== REQUIRED WORK ==
Reproduce the listing below in full and without alteration, apart from its pictures.

== STORED DATA ==
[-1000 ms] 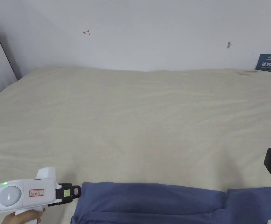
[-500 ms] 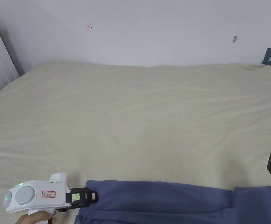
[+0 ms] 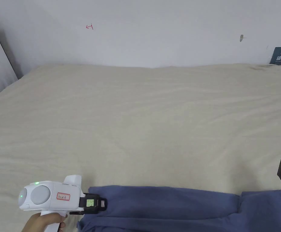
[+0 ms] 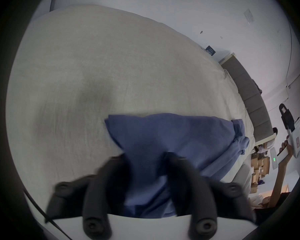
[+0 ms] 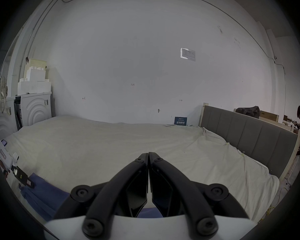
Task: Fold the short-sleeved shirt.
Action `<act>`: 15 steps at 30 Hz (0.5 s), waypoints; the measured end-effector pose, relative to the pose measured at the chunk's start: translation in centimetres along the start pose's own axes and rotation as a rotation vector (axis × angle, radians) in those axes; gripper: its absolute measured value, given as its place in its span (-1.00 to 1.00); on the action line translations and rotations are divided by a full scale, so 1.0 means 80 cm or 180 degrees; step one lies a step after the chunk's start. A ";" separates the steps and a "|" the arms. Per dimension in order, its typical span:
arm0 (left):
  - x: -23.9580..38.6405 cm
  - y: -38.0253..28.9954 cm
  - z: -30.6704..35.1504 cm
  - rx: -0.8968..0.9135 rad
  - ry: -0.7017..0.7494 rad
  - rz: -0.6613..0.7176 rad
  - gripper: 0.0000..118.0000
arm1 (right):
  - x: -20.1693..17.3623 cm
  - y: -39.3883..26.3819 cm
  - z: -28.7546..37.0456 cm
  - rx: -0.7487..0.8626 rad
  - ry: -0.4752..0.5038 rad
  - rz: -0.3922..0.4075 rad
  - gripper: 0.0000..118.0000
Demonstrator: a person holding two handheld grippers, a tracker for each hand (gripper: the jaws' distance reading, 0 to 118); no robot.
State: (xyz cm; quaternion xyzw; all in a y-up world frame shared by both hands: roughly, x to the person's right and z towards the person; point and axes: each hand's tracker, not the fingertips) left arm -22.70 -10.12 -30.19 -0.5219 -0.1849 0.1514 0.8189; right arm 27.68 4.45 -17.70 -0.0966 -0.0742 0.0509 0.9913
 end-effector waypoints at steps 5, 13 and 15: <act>0.014 -0.001 0.005 -0.0024 0.0031 -0.0132 -0.81 | 0.005 -0.002 0.000 -0.0004 -0.0021 -0.0052 -0.99; 0.052 0.011 0.036 0.0048 0.0182 -0.0400 -0.88 | 0.013 0.000 0.003 0.0005 -0.0030 -0.0101 -0.99; 0.054 0.017 0.045 0.0040 0.0223 -0.0382 -0.90 | 0.014 0.001 0.004 0.0014 -0.0028 -0.0117 -0.99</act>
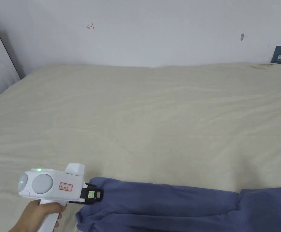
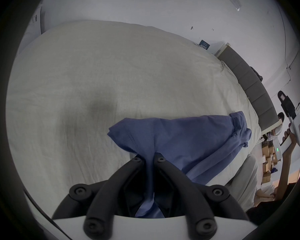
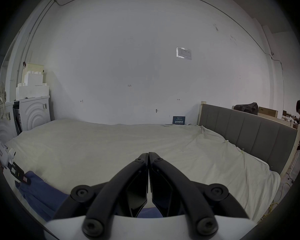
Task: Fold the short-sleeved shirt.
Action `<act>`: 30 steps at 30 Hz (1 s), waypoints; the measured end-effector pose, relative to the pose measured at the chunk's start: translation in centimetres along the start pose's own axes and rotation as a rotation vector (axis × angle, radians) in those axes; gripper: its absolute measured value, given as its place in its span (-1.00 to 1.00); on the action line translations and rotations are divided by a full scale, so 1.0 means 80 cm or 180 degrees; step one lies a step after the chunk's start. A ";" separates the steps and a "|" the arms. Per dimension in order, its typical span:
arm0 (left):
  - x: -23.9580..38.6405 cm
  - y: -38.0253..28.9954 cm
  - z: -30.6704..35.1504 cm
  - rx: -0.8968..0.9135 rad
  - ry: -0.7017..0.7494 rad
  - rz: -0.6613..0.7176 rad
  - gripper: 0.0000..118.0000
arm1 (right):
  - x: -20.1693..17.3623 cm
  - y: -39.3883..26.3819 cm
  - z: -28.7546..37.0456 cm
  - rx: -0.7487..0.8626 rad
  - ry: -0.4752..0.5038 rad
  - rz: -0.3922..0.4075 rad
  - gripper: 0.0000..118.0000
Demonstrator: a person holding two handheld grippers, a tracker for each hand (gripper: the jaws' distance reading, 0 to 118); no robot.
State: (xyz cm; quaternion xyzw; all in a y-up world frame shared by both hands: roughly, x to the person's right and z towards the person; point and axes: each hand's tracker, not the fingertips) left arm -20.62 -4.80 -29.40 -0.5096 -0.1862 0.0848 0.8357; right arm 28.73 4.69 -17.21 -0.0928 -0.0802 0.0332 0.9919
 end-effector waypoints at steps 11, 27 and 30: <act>-0.023 0.014 0.049 0.0052 0.0145 0.0074 -0.95 | 0.008 0.009 0.009 0.0080 -0.0007 -0.0010 -0.99; 0.049 0.035 0.056 -0.0220 0.0383 0.0347 -0.95 | 0.017 0.006 0.019 0.0064 0.0026 -0.0035 -0.99; 0.088 0.045 0.035 -0.0285 0.0233 0.0174 -0.95 | 0.024 0.006 0.025 0.0080 0.0020 -0.0041 -0.99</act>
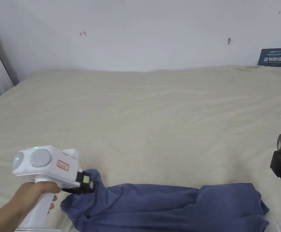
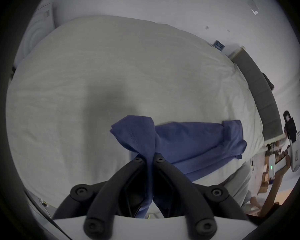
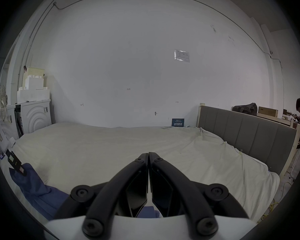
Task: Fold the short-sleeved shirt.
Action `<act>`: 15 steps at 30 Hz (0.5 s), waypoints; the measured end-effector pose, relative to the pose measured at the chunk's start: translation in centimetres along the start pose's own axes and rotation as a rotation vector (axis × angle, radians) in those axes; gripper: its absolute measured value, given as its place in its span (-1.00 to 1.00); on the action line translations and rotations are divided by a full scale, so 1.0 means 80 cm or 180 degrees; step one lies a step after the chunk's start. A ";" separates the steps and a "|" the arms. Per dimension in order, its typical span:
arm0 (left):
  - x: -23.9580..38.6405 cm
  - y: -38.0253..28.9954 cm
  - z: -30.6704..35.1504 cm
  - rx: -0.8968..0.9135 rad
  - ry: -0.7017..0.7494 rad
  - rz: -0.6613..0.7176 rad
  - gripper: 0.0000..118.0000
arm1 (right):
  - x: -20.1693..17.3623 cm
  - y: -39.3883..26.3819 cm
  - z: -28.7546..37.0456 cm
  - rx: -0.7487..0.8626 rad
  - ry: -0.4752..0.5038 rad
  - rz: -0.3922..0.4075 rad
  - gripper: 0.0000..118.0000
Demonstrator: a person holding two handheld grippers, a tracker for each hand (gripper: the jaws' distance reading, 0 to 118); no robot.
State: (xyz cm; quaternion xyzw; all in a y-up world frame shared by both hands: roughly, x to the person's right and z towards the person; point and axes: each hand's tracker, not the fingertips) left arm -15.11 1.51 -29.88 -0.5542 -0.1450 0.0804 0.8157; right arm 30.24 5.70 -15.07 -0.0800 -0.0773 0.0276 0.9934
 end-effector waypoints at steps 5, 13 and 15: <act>0.061 0.013 -0.040 -0.0127 -0.0250 -0.0220 -0.95 | 0.019 -0.002 0.005 0.0012 -0.0049 -0.0003 -0.99; 0.146 0.012 -0.106 -0.0265 -0.0442 -0.0354 -0.95 | 0.042 -0.010 0.013 -0.0008 -0.0162 -0.0023 -0.99; 0.162 0.011 -0.122 -0.0305 -0.0463 -0.0401 -0.95 | 0.047 -0.012 0.015 -0.0018 -0.0190 -0.0025 -0.99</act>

== ANSWER FOR THIS EXERCISE ==
[-1000 ms] 
[-500 ms] 
[+0 ms] 
[+0 ms] 
[+0 ms] 
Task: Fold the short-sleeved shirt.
Action `<act>`: 15 steps at 30 Hz (0.5 s), waypoints; the measured end-effector pose, relative to the pose measured at the chunk's start: translation in centimetres along the start pose's own axes and rotation as a rotation vector (axis × angle, radians) in those axes; gripper: its absolute measured value, given as its place in its span (-1.00 to 1.00); on the action line translations and rotations are divided by a full scale, so 1.0 means 80 cm or 180 degrees; step one lies a step after the chunk's start. A ";" separates the steps and a "|" the arms. Per dimension in order, its typical span:
arm0 (left):
  - x: -23.9580..38.6405 cm
  - y: -38.0253..28.9954 cm
  - z: -30.6704..35.1504 cm
  - rx: -0.8968..0.9135 rad
  - ry: -0.7017..0.7494 rad
  - rz: -0.6613..0.7176 rad
  - gripper: 0.0000..118.0000
arm1 (right):
  - x: -20.1693..17.3623 cm
  - y: -39.3883..26.3819 cm
  - z: -28.7546..37.0456 cm
  - rx: -0.7487..0.8626 rad
  - ry: -0.4752..0.5038 rad
  - rz: -0.3922..0.4075 rad
  - gripper: 0.0000..118.0000
Demonstrator: a person holding two handheld grippers, a tracker for each hand (gripper: the jaws' distance reading, 0 to 118); no robot.
State: (xyz cm; quaternion xyzw; all in a y-up world frame shared by both hands: roughly, x to the person's right and z towards the person; point and axes: each hand's tracker, not the fingertips) left arm -22.70 -10.12 -30.19 -0.5219 -0.1849 0.1514 0.8189; right arm 27.68 4.45 -17.70 -0.0966 -0.0742 0.0509 0.9913
 end-effector waypoints at steps 5, 13 and 15: <act>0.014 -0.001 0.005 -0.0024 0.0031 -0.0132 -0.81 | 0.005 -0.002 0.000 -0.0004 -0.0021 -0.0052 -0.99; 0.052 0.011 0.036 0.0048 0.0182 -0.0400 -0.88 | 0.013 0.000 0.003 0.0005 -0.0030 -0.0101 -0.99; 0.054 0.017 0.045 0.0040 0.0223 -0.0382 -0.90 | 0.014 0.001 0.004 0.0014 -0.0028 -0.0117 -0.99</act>
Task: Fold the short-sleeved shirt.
Action `<act>`: 30 steps at 30 Hz (1 s), waypoints; the measured end-effector pose, relative to the pose measured at the chunk's start: translation in centimetres along the start pose's own axes and rotation as a rotation vector (axis × angle, radians) in those axes; gripper: its absolute measured value, given as its place in its span (-1.00 to 1.00); on the action line translations and rotations are divided by a full scale, so 1.0 means 80 cm or 180 degrees; step one lies a step after the chunk's start. A ";" separates the steps and a "|" the arms. Per dimension in order, its typical span:
arm0 (left):
  - x: -23.9580..38.6405 cm
  - y: -38.0253..28.9954 cm
  - z: -30.6704..35.1504 cm
  - rx: -0.8968..0.9135 rad
  - ry: -0.7017..0.7494 rad
  - rz: -0.6613..0.7176 rad
  - gripper: 0.0000..118.0000
arm1 (right):
  - x: -20.1693..17.3623 cm
  - y: -39.3883..26.3819 cm
  - z: -28.7546..37.0456 cm
  - rx: -0.7487..0.8626 rad
  - ry: -0.4752..0.5038 rad
  - rz: -0.3922..0.4075 rad
  - gripper: 0.0000..118.0000
Demonstrator: a person holding two handheld grippers, a tracker for each hand (gripper: the jaws' distance reading, 0 to 118); no robot.
State: (xyz cm; quaternion xyzw; all in a y-up world frame shared by both hands: roughly, x to the person's right and z towards the person; point and axes: each hand's tracker, not the fingertips) left arm -20.62 -4.80 -29.40 -0.5096 -0.1862 0.0848 0.8357; right arm 28.73 4.69 -17.21 -0.0928 -0.0802 0.0332 0.9919
 end-effector waypoints at steps 11, 27 and 30: <act>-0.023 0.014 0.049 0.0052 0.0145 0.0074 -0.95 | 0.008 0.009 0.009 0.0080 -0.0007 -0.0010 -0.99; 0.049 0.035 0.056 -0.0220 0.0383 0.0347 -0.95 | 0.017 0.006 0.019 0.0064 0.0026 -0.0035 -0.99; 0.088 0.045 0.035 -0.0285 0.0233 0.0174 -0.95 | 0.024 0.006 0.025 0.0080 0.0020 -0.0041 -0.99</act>
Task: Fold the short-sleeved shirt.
Action `<act>`: 15 steps at 30 Hz (0.5 s), waypoints; the measured end-effector pose, relative to the pose measured at the chunk's start: translation in centimetres along the start pose's own axes and rotation as a rotation vector (axis × angle, radians) in those axes; gripper: its absolute measured value, given as its place in its span (-1.00 to 1.00); on the action line translations and rotations are divided by a full scale, so 1.0 means 80 cm or 180 degrees; step one lies a step after the chunk's start. A ";" separates the steps and a "|" the arms. Per dimension in order, its typical span:
arm0 (left):
  - x: -23.9580..38.6405 cm
  - y: -38.0253..28.9954 cm
  - z: -30.6704..35.1504 cm
  - rx: -0.8968..0.9135 rad
  - ry: -0.7017..0.7494 rad
  - rz: -0.6613..0.7176 rad
  - gripper: 0.0000..118.0000
arm1 (right):
  - x: -20.1693..17.3623 cm
  - y: -39.3883..26.3819 cm
  - z: -28.7546..37.0456 cm
  - rx: -0.7487..0.8626 rad
  - ry: -0.4752..0.5038 rad
  - rz: -0.3922..0.4075 rad
  - gripper: 0.0000..118.0000
Demonstrator: a person holding two handheld grippers, a tracker for each hand (gripper: the jaws' distance reading, 0 to 118); no robot.
State: (xyz cm; quaternion xyzw; all in a y-up world frame shared by both hands: roughly, x to the person's right and z towards the person; point and axes: each hand's tracker, not the fingertips) left arm -15.11 1.51 -29.88 -0.5542 -0.1450 0.0804 0.8157; right arm 30.24 5.70 -15.07 -0.0800 -0.0773 0.0276 0.9934
 end-effector waypoints at steps 5, 13 and 15: <act>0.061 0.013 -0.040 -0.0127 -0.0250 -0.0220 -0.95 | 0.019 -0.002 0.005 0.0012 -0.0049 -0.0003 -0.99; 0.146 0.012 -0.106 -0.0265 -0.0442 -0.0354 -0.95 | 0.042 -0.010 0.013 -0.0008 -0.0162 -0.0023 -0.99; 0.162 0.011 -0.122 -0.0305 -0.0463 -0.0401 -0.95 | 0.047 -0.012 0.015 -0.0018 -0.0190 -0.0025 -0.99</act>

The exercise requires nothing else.